The rapid migration to work-from-home (WFH) during the COVID-19 pandemic made it harder, more complex and costly to deliver, support and secure digital workspaces, while at the same time creating new opportunities to turn disruption into transformation, today and in the future, according to a study authored by Freeform Dynamics, sponsored by Liquidware and IGEL.

Key findings from the report, Modernizing the Digital Workplace, confirm that the short-term success of the switch to WFH came with longer-term costs — technical and governance debts that must now be repaid.
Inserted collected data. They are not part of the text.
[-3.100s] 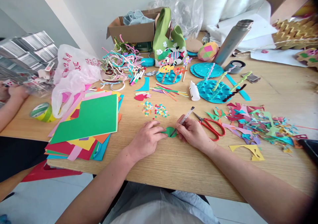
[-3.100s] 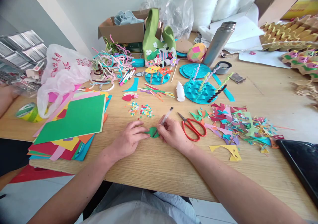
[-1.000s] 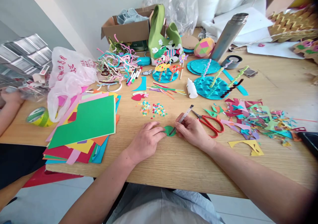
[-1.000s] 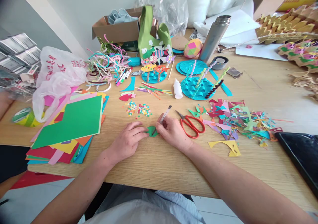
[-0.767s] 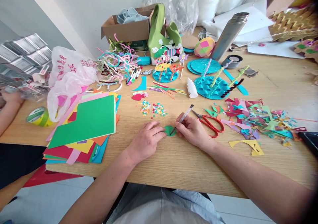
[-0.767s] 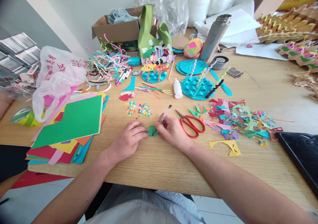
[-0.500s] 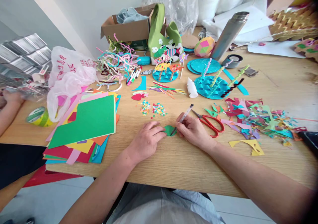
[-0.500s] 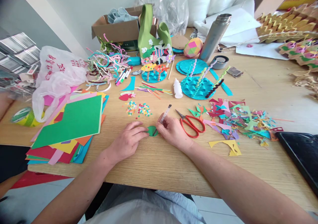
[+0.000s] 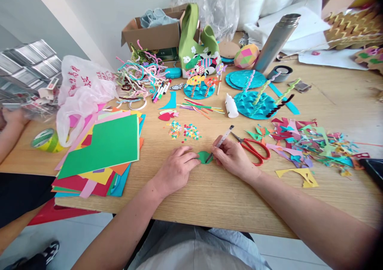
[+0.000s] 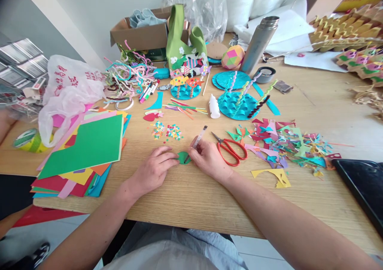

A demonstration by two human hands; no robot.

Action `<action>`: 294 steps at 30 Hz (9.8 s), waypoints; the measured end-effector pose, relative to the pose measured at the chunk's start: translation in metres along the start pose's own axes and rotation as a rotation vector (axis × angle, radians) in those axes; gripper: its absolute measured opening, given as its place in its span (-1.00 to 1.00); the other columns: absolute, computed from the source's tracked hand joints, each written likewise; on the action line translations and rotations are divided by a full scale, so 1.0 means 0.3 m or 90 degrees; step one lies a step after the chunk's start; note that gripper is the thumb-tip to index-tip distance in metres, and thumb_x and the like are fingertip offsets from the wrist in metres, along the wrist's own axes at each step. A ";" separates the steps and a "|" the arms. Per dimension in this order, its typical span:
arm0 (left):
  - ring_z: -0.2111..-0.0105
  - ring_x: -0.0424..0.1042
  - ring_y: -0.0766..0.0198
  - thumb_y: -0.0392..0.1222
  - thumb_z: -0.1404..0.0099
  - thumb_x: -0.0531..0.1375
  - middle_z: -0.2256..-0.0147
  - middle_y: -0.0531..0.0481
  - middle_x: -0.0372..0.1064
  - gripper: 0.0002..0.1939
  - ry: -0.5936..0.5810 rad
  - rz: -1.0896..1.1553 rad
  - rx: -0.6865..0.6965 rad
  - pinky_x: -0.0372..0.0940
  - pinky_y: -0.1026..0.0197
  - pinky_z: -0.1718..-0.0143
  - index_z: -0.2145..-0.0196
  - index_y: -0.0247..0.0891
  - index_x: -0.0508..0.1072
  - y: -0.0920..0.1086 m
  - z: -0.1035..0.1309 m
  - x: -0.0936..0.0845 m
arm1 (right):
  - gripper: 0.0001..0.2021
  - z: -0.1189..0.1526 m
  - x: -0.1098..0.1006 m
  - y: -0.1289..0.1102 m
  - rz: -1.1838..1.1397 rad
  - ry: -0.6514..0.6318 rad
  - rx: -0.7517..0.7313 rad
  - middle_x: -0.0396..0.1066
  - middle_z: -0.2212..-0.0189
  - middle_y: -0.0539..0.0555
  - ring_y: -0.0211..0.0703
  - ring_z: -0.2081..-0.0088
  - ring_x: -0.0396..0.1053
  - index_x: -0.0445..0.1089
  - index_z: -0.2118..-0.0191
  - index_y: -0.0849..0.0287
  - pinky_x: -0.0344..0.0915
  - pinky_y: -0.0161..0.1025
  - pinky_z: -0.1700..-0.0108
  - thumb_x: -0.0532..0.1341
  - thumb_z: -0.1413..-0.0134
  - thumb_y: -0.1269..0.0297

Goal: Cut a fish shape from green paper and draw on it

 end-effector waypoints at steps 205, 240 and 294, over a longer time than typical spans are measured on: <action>0.01 0.36 0.19 -0.62 -0.04 -0.05 0.04 -0.19 0.42 -0.38 0.219 0.020 -0.295 0.27 0.01 -0.06 -0.05 -0.35 0.34 -0.374 -0.094 -0.105 | -0.78 0.068 -0.163 -0.161 0.273 0.182 -0.376 0.45 0.26 0.12 -0.09 0.21 0.42 0.30 0.10 0.10 0.35 -0.18 0.20 0.09 -0.17 0.50; 0.11 0.27 0.09 -0.46 -0.22 0.04 0.20 -0.13 0.39 -0.69 0.021 -0.114 0.006 0.33 -0.03 0.06 0.15 -0.33 0.47 0.023 -0.042 0.031 | -0.86 0.050 -0.316 -0.131 0.623 0.161 -0.071 0.48 0.47 0.11 0.01 0.38 0.44 0.33 0.19 0.16 0.25 -0.20 0.39 0.19 -0.10 0.35; 0.04 0.22 0.11 -0.36 -0.30 0.01 0.12 -0.14 0.33 -0.71 -0.067 -0.136 -0.067 0.25 0.02 0.02 0.07 -0.25 0.40 0.016 -0.051 0.043 | -0.69 0.032 -0.103 -0.077 0.697 -0.049 -0.191 0.48 0.37 0.15 -0.01 0.30 0.43 0.39 0.21 0.22 0.26 -0.17 0.25 0.05 0.01 0.65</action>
Point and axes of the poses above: each hand's wrist, its own z-axis away from the middle knuckle, its own x-axis out of the palm, y = z × x, the point moved 8 cm from there along -z, towards the middle knuckle
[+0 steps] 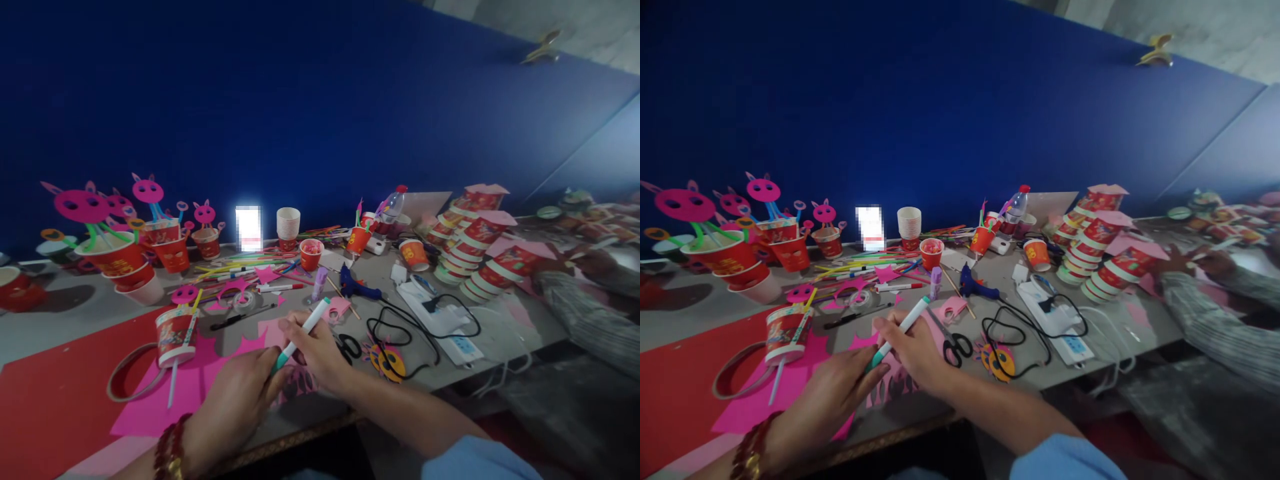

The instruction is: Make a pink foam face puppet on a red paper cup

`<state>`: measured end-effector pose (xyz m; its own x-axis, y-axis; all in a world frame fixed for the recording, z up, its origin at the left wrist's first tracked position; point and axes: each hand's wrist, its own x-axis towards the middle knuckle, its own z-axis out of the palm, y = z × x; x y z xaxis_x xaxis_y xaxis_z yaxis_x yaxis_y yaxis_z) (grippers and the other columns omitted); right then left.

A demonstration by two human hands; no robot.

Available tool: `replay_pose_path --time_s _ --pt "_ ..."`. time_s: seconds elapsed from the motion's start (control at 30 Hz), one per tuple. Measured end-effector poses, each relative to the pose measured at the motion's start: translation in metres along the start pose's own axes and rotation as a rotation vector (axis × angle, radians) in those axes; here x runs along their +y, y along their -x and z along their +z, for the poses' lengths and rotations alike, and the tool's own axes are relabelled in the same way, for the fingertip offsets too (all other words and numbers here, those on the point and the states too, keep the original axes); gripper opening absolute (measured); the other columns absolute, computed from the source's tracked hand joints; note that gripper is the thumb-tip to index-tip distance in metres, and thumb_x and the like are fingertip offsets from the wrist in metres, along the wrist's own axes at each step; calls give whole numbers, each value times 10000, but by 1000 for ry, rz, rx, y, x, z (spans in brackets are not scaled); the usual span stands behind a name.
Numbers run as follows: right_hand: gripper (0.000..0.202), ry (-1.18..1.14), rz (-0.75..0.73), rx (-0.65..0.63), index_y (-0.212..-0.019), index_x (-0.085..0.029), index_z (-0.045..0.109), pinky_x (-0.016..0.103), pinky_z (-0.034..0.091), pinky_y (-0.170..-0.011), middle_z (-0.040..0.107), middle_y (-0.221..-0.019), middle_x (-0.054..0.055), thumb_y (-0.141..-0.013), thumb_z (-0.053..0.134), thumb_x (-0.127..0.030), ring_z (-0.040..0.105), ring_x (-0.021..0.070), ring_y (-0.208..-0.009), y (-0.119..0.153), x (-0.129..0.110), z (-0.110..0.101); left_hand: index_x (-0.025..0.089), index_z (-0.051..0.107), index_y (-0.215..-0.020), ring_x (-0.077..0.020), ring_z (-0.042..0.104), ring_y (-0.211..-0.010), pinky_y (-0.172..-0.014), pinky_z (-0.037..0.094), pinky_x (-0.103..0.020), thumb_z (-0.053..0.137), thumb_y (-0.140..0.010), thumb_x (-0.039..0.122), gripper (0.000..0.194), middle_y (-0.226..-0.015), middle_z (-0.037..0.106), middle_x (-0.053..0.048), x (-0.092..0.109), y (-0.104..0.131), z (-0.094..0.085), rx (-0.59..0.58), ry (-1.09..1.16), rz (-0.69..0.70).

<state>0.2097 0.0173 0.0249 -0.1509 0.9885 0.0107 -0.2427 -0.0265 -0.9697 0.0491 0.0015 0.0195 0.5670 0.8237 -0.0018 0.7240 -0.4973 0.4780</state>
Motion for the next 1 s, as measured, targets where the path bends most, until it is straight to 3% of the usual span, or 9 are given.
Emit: replay_pose_path --time_s 0.1,0.23,0.37,0.47,0.63,0.83,1.0 --pt "452 68 -36 -4 -570 -196 470 215 208 -419 354 -491 -93 -807 695 -508 281 63 -432 0 0 -1 199 603 -899 -258 680 -689 -582 419 -307 417 -988 319 238 -773 710 -60 -3 -4 -3 14 -111 34" --pt "444 157 -99 0 -572 -202 455 221 255 -473 367 -509 -88 -804 692 -496 314 79 -483 -2 1 -1 180 617 -1020 -280 702 -884 -728 504 -346 467 -934 179 173 -999 735 -111 -8 -11 -6 78 -209 98" --pt "480 131 -79 -41 -546 -202 436 220 276 -479 364 -509 -83 -800 673 -534 326 86 -499 -6 -1 0 148 624 -1027 -303 709 -860 -711 514 -367 457 -957 229 198 -945 741 -125 -8 -13 -7 -4 -205 7" --pt "480 89 -19 -102 -552 -197 455 209 250 -447 376 -489 -87 -788 691 -541 311 74 -465 -5 -3 -2 172 627 -954 -275 709 -777 -651 492 -327 409 -991 297 254 -849 743 -92 -8 -8 -9 -95 -105 -48" --pt "479 29 147 -122 -609 -201 492 189 209 -346 426 -446 -95 -771 699 -601 334 57 -348 5 5 -8 209 625 -937 -221 681 -769 -676 479 -283 332 -1011 404 360 -872 737 -64 -6 5 -13 -154 132 -33" --pt "531 46 180 -179 -596 -185 514 168 244 -334 457 -449 -87 -744 693 -662 355 44 -342 17 3 -7 225 652 -966 -200 651 -859 -792 501 -267 334 -998 456 394 -938 724 -48 0 22 -13 -217 382 -43" --pt "521 36 175 -202 -600 -176 537 160 264 -331 509 -481 -69 -742 705 -649 388 41 -349 16 -1 -9 229 627 -980 -189 629 -867 -791 495 -254 355 -997 471 365 -932 700 -29 -1 25 -1 -193 543 -88"
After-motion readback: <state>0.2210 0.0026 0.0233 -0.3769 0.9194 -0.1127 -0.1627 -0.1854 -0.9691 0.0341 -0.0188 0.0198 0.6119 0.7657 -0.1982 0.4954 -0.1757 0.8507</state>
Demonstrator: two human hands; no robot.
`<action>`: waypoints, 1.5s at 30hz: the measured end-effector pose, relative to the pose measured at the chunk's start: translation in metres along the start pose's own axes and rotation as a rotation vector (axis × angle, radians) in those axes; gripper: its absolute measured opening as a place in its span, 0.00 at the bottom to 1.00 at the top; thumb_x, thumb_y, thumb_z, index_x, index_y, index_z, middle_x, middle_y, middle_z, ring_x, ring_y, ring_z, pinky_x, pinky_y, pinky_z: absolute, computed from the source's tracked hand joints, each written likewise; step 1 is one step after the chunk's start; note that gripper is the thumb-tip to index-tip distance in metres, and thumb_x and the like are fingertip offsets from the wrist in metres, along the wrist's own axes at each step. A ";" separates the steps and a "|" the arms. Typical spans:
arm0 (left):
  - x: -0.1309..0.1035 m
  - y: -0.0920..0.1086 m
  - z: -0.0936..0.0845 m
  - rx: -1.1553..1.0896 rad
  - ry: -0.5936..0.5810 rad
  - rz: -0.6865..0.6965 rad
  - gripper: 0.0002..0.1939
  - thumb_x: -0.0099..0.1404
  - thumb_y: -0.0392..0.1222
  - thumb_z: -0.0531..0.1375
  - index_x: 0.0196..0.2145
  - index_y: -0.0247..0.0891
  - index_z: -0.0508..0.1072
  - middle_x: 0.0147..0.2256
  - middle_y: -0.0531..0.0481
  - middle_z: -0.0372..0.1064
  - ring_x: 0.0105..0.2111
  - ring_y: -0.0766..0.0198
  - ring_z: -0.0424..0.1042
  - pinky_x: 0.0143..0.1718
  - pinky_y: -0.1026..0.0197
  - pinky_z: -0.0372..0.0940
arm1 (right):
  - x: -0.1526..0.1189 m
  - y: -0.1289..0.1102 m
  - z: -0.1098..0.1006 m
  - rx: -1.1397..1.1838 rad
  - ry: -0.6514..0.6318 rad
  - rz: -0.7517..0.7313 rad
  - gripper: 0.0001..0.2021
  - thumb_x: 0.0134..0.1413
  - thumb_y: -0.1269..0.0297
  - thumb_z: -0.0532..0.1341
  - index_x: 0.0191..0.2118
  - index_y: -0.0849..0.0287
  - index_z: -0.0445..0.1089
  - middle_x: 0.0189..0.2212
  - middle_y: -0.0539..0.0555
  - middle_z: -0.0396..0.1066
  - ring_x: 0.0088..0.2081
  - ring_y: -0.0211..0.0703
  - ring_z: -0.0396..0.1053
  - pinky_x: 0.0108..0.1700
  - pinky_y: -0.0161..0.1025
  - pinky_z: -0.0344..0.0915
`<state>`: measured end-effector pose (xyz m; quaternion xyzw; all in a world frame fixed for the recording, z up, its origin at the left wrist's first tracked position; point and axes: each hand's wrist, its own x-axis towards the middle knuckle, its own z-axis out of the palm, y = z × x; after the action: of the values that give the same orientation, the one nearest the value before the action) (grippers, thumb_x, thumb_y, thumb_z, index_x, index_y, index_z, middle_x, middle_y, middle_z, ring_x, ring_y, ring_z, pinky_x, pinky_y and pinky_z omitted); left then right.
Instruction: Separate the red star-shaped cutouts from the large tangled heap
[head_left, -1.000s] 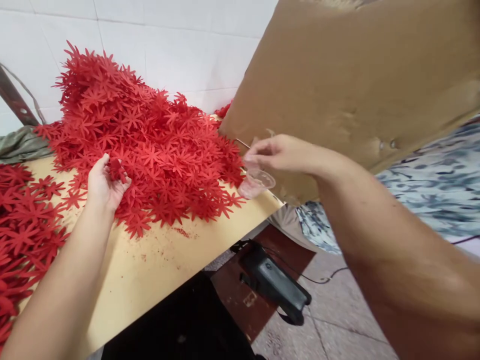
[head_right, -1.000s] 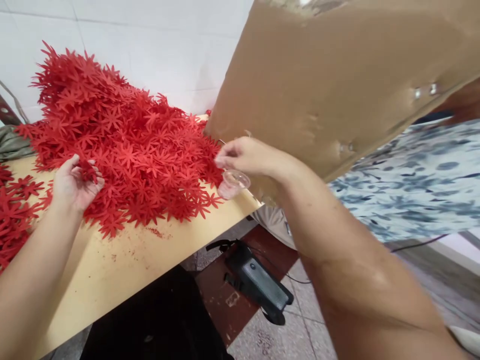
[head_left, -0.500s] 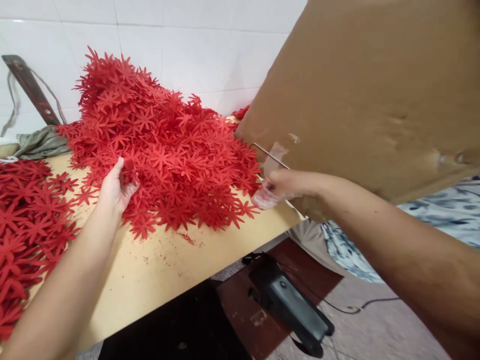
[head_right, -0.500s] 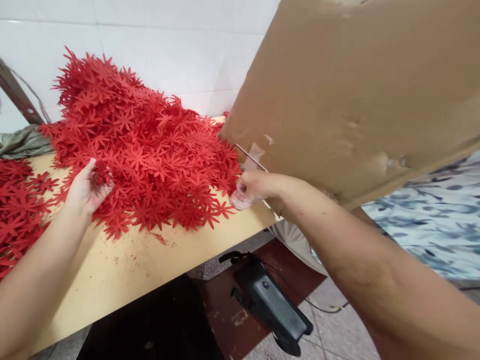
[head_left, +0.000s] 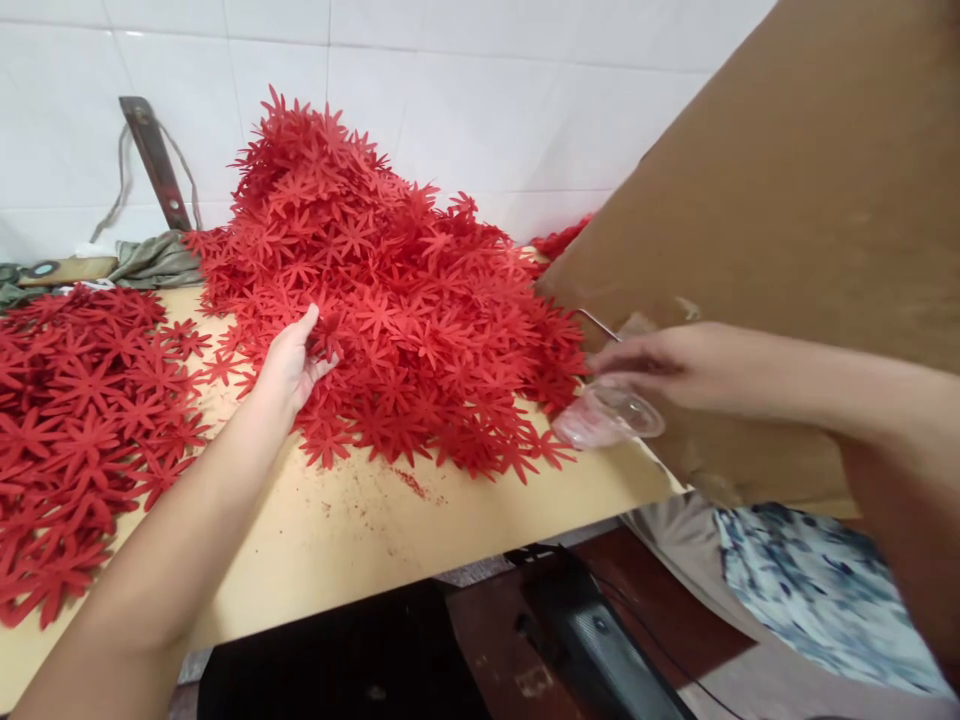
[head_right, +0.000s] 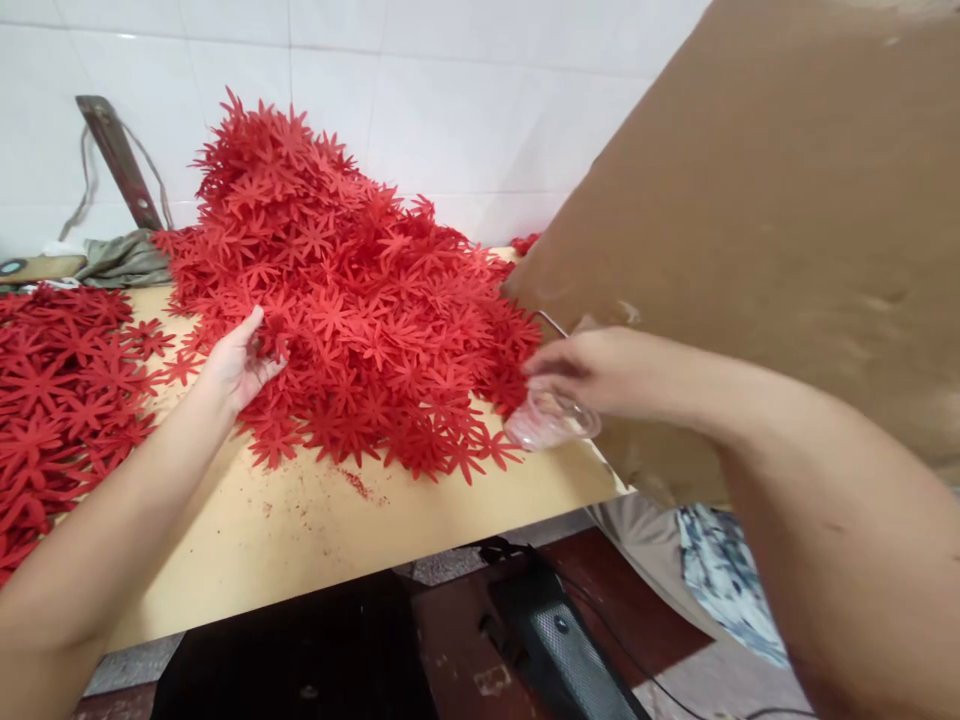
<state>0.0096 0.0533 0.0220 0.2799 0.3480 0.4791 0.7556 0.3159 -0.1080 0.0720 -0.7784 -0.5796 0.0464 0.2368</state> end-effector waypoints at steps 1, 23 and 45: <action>-0.001 -0.001 0.001 0.009 -0.007 0.003 0.09 0.62 0.42 0.61 0.27 0.36 0.68 0.22 0.56 0.69 0.21 0.72 0.67 0.25 0.67 0.66 | -0.001 -0.019 0.003 -0.013 -0.138 0.006 0.03 0.40 0.65 0.70 0.23 0.48 0.78 0.25 0.56 0.78 0.23 0.35 0.71 0.32 0.42 0.66; 0.000 -0.009 0.002 0.393 -0.017 0.274 0.10 0.52 0.21 0.59 0.26 0.34 0.70 0.22 0.58 0.68 0.23 0.74 0.64 0.31 0.69 0.60 | 0.049 -0.158 0.161 1.150 -0.202 -0.094 0.13 0.38 0.62 0.67 0.34 0.59 0.69 0.29 0.50 0.73 0.31 0.37 0.71 0.42 0.40 0.71; -0.012 -0.004 0.007 0.521 -0.186 0.422 0.04 0.59 0.38 0.62 0.32 0.35 0.75 0.31 0.52 0.71 0.35 0.68 0.69 0.46 0.64 0.63 | 0.038 -0.161 0.146 0.890 -0.010 -0.046 0.18 0.55 0.61 0.59 0.17 0.57 0.58 0.14 0.46 0.61 0.18 0.32 0.56 0.27 0.36 0.54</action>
<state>0.0133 0.0400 0.0262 0.5717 0.3228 0.4921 0.5717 0.1360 0.0073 0.0188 -0.5874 -0.5215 0.2898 0.5469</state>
Yet, IT departments that choose to adopt modern desktop delivery models and platforms are more likely to see better outcomes in areas such as user satisfaction, cost of ownership, manageability, and security.

Need to Act Quickly Drove Most WFH Transitions

According to the report, the COVID-19 pandemic created a ground swirl of activity for enabling WFH that was significantly influenced by the following factors:

■ The need to act very quickly to keep the business running — 80%

■ Pressure to keep additional costs and overheads to a minimum — 73%

■ Supplier shortages of equipment limiting options — 72%

■ Need to minimize end user training requirements — 72%

■ Keep things as simple and supportable as possible — 70%

■ Short-term pragmatics trumping long-term strategy — 68%

Organizations Are Adopting or Planning Modern Desktop Delivery Solutions

The report also explores the different ways organizations delivered digital workspaces to users and what stands in the way of progress today, including technical debt, employee resistance to change and senior managers priorities lying elsewhere.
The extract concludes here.